WHAT YOU WILL DO = Once you find the line containing "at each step" in the data below, copy it and each following line exactly, up to and including the line containing "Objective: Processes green", and nothing else.

——

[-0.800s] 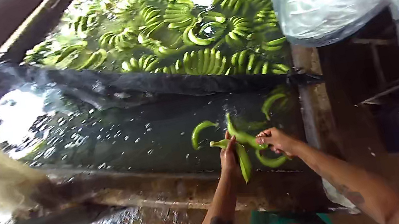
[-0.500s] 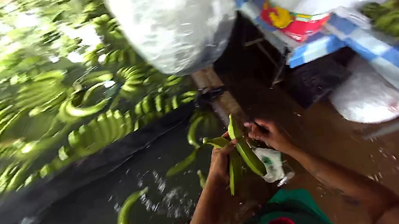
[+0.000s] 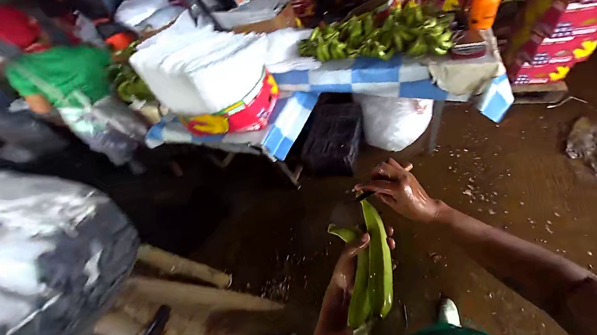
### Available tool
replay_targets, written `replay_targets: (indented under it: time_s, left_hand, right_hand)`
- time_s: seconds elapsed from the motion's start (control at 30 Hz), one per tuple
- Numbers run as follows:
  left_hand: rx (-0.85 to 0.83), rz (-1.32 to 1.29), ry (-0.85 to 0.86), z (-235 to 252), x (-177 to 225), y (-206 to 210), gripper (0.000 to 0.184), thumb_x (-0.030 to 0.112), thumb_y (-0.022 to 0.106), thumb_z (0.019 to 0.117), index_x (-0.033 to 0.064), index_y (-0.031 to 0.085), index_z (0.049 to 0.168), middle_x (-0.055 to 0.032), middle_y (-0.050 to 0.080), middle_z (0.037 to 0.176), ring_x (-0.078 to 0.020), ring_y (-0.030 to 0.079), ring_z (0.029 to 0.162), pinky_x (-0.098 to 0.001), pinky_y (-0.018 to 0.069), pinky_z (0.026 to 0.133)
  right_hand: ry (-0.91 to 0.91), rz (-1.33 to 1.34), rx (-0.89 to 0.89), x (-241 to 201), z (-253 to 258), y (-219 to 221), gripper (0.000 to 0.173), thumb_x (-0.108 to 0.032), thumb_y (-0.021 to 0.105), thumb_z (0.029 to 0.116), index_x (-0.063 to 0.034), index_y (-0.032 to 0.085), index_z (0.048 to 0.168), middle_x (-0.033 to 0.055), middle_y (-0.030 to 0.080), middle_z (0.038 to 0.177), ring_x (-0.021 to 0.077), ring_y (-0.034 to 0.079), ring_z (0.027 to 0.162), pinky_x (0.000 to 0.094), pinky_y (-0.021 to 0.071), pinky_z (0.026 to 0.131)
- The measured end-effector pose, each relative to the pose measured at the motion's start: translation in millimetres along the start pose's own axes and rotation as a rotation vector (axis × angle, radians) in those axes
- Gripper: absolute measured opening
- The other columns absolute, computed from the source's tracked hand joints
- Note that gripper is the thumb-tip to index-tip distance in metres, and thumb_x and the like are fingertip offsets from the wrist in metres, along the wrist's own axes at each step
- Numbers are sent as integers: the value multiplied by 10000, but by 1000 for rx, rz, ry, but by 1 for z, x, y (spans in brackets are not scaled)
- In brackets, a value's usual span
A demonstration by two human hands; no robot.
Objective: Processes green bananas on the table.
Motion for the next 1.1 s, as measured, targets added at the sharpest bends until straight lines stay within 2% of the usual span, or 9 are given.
replay_targets:
  time_s: [0.17, 0.37, 0.5, 0.57, 0.7, 0.83, 0.93, 1.03, 1.1]
  left_hand:
    - [-25, 117, -215, 133, -29, 10, 564, 404, 773, 886, 137, 586, 1346, -121, 695, 1216, -253, 722, 1012, -394, 626, 810]
    - [-18, 307, -337, 253, -43, 41, 591, 368, 831, 818, 137, 578, 1299, -135, 711, 1181, -280, 731, 989, -425, 628, 798]
    - [-75, 315, -460, 330, -37, 46, 579, 300, 833, 818, 118, 572, 1301, -162, 716, 1136, -309, 730, 962, -466, 620, 805]
    - [-132, 412, -497, 374, -31, 38, 590, 309, 794, 848, 93, 541, 1336, -168, 722, 1137, -305, 738, 972, -444, 627, 811]
    - [-2, 607, -532, 467, -21, 13, 512, 176, 608, 961, 64, 490, 1446, -162, 720, 1145, -253, 723, 999, -404, 606, 873]
    - [497, 721, -384, 571, 5, -51, 312, 142, 547, 1051, 31, 543, 1343, -86, 676, 951, -204, 680, 829, -403, 591, 724]
    - [708, 658, -318, 632, 48, -90, 233, 178, 565, 1039, 39, 571, 1226, -72, 591, 877, -205, 619, 740, -438, 571, 688]
    - [717, 647, -372, 676, 102, -86, 284, 246, 429, 1059, 57, 567, 1222, -86, 655, 921, -208, 660, 790, -395, 576, 715]
    - [633, 655, -325, 701, 138, -79, 270, 210, 421, 1078, 51, 525, 1270, -112, 680, 982, -244, 698, 858, -422, 605, 746]
  right_hand:
    - [188, -104, -16, 125, -48, -96, 217, -43, 683, 878, -155, 814, 1010, 92, 707, 965, 290, 653, 978, 470, 549, 874]
    - [379, 403, 31, 184, -56, -169, 250, -11, 614, 918, 31, 718, 1141, 140, 665, 1044, 142, 638, 918, 291, 551, 846]
    - [446, 824, -159, 256, -69, -206, 409, -265, 583, 955, -69, 685, 1299, 17, 653, 1091, 25, 577, 789, 210, 504, 661]
    - [443, 923, -208, 295, -73, -220, 406, -363, 641, 956, -91, 715, 1248, -24, 670, 1100, 3, 586, 814, 190, 506, 677]
    - [507, 755, -112, 374, -71, -241, 210, -251, 692, 960, -63, 739, 1041, -32, 730, 1008, -13, 637, 833, 188, 539, 741]
    - [681, 452, -16, 453, -66, -269, 179, -138, 813, 829, -9, 757, 940, 46, 669, 1022, 62, 627, 919, 239, 548, 847]
    - [896, 210, -114, 513, -65, -293, 195, -120, 809, 852, -2, 737, 989, 108, 670, 1096, 157, 650, 931, 328, 568, 838]
    - [1045, 58, -87, 564, -51, -315, 144, -114, 729, 940, 18, 687, 977, 107, 665, 807, 193, 633, 684, 398, 552, 656]
    - [1055, 25, 50, 595, -27, -327, 136, -98, 687, 964, 38, 673, 972, 116, 663, 761, 199, 624, 625, 411, 551, 600]
Point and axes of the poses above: each hand's wrist, its own z-axis towards the middle knuckle, its own y-axis out of the palm, x = y × z, the point moved 2 cm from there along z, towards the middle knuckle
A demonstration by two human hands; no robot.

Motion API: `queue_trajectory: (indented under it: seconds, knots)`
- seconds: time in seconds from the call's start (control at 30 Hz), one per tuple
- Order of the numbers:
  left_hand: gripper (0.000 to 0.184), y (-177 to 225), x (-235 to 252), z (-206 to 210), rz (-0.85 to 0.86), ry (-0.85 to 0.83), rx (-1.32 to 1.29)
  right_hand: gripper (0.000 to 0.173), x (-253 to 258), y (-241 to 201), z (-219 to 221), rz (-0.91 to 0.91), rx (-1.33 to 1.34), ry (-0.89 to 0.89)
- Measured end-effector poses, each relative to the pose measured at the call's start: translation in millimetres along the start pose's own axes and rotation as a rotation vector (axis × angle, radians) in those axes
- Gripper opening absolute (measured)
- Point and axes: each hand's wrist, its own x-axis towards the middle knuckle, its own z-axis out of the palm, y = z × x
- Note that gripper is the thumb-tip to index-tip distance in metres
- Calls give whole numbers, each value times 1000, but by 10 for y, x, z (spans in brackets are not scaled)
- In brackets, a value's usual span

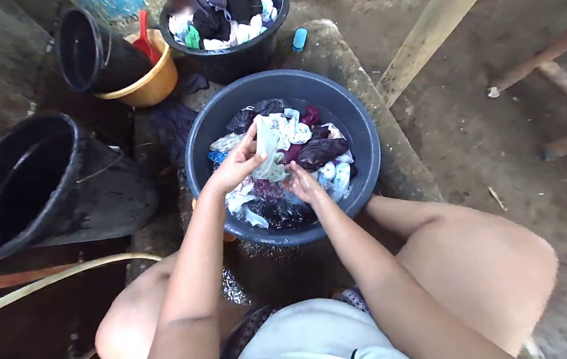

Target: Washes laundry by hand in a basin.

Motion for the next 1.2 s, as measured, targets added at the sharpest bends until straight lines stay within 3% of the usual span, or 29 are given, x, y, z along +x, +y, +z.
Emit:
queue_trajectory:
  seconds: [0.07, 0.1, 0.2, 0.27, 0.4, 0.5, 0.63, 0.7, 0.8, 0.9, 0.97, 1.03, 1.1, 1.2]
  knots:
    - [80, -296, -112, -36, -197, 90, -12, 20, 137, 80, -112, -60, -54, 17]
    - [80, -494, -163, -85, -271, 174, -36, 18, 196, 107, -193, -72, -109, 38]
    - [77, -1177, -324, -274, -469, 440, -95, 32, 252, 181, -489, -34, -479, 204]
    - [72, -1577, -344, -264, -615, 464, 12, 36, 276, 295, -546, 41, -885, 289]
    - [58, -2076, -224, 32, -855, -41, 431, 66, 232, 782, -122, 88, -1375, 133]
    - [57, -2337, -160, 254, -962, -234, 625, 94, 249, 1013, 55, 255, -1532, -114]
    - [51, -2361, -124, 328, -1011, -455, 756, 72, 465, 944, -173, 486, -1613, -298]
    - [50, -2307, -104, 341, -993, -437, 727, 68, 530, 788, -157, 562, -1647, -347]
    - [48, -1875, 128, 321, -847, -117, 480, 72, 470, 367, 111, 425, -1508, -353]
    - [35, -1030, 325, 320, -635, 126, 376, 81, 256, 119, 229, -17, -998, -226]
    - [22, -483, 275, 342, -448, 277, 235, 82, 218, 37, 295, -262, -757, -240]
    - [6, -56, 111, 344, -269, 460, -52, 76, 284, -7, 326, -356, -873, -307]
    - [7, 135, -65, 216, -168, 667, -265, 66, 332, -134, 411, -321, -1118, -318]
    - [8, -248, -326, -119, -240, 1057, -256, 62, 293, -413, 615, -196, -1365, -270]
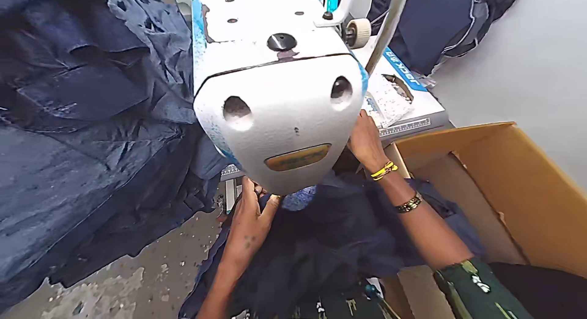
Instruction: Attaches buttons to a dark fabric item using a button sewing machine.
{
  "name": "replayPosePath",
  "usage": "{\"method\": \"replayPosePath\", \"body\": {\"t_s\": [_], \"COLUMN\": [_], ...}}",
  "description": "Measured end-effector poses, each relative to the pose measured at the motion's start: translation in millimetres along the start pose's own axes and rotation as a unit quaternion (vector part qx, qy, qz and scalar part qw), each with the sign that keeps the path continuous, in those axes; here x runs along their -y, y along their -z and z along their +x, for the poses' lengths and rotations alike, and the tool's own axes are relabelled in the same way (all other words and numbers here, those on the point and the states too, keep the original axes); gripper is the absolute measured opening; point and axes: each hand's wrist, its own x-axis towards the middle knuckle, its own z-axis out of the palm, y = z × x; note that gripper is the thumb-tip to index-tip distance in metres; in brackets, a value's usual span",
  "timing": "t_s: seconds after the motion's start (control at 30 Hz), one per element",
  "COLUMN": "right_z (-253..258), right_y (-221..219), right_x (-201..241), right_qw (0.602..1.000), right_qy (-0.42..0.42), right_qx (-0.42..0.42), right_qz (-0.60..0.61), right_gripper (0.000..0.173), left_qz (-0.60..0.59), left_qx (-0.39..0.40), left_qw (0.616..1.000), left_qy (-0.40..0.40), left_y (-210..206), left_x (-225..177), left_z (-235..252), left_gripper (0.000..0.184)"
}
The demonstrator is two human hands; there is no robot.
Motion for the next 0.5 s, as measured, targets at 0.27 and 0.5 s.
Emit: {"method": "replayPosePath", "body": {"t_s": [0.27,0.5], "right_z": [-8.6,-6.3], "right_y": [9.6,22.8], "right_x": [-11.4,-7.4], "right_qw": [0.997,0.979], "right_qy": [0.051,0.014], "right_qx": [-0.017,-0.115], "right_qz": [0.056,0.17], "right_gripper": [0.015,0.012], "left_qz": [-0.038,0.012], "left_qx": [0.002,0.01], "left_qw": [0.999,0.999], "left_qy": [0.015,0.039], "left_y": [-4.1,-3.8], "left_x": [-2.5,-8.4], "left_z": [-0.3,1.2], "left_gripper": [0.04,0.037]}}
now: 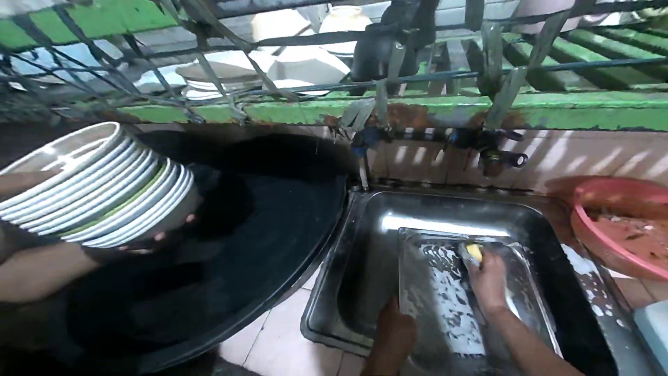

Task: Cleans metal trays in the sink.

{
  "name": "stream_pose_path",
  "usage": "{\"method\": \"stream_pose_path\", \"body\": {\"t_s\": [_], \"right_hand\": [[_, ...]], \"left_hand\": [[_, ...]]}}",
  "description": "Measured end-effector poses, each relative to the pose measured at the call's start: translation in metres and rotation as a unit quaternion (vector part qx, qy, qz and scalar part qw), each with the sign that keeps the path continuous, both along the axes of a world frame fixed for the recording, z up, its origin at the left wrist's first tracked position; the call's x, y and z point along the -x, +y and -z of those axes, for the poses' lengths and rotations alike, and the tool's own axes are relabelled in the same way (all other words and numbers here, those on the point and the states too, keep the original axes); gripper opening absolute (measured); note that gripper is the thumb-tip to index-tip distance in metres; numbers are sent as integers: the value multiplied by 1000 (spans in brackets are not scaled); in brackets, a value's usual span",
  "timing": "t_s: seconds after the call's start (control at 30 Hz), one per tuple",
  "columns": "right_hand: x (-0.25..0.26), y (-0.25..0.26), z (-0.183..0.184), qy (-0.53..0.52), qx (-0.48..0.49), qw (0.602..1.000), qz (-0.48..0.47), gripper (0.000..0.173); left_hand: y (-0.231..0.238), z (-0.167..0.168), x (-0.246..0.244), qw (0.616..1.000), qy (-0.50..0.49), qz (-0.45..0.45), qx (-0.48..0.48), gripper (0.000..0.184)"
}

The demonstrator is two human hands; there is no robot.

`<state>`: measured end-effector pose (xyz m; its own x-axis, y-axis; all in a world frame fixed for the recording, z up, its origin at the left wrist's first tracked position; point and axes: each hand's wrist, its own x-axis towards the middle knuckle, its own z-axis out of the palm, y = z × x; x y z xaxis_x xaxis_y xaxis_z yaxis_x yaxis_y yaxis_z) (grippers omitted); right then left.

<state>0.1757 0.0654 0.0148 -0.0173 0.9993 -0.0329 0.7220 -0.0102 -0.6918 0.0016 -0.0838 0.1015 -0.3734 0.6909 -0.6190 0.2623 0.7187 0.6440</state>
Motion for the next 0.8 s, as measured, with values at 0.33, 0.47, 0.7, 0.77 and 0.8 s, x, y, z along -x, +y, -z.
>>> {"method": "stream_pose_path", "body": {"t_s": [0.33,0.47,0.7,0.77,0.8], "right_hand": [[110,-30,-28,285,190,936,-79,53],[86,-55,-21,339,277,888,-138,55],[56,-88,-12,279,401,851,-194,52],[53,-82,-19,185,405,851,-278,51],[53,-78,-23,127,397,848,-327,50]], "left_hand": [[6,7,9,1000,-16,14,10,65],[4,23,20,997,-69,1,-28,62],[-14,43,20,975,-135,-66,-162,53],[-7,41,17,978,-135,-79,-135,56],[-4,39,16,981,-139,-84,-110,64]]}}
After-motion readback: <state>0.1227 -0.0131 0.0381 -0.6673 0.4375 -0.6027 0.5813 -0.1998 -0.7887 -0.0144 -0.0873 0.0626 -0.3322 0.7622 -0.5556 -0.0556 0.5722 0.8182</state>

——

WRITTEN REPLY =
- Note that gripper is the thumb-tip to index-tip distance in metres, and thumb_x and the like are fingertip offsets from the wrist in metres, along the wrist's own axes at each step
- Numbers are sent as integers: the value multiplied by 10000, but by 1000 for rx, rz, ry, but by 1 for z, x, y (spans in brackets are not scaled)
- In brackets, a value's usual span
A demonstration by two human hands; no robot.
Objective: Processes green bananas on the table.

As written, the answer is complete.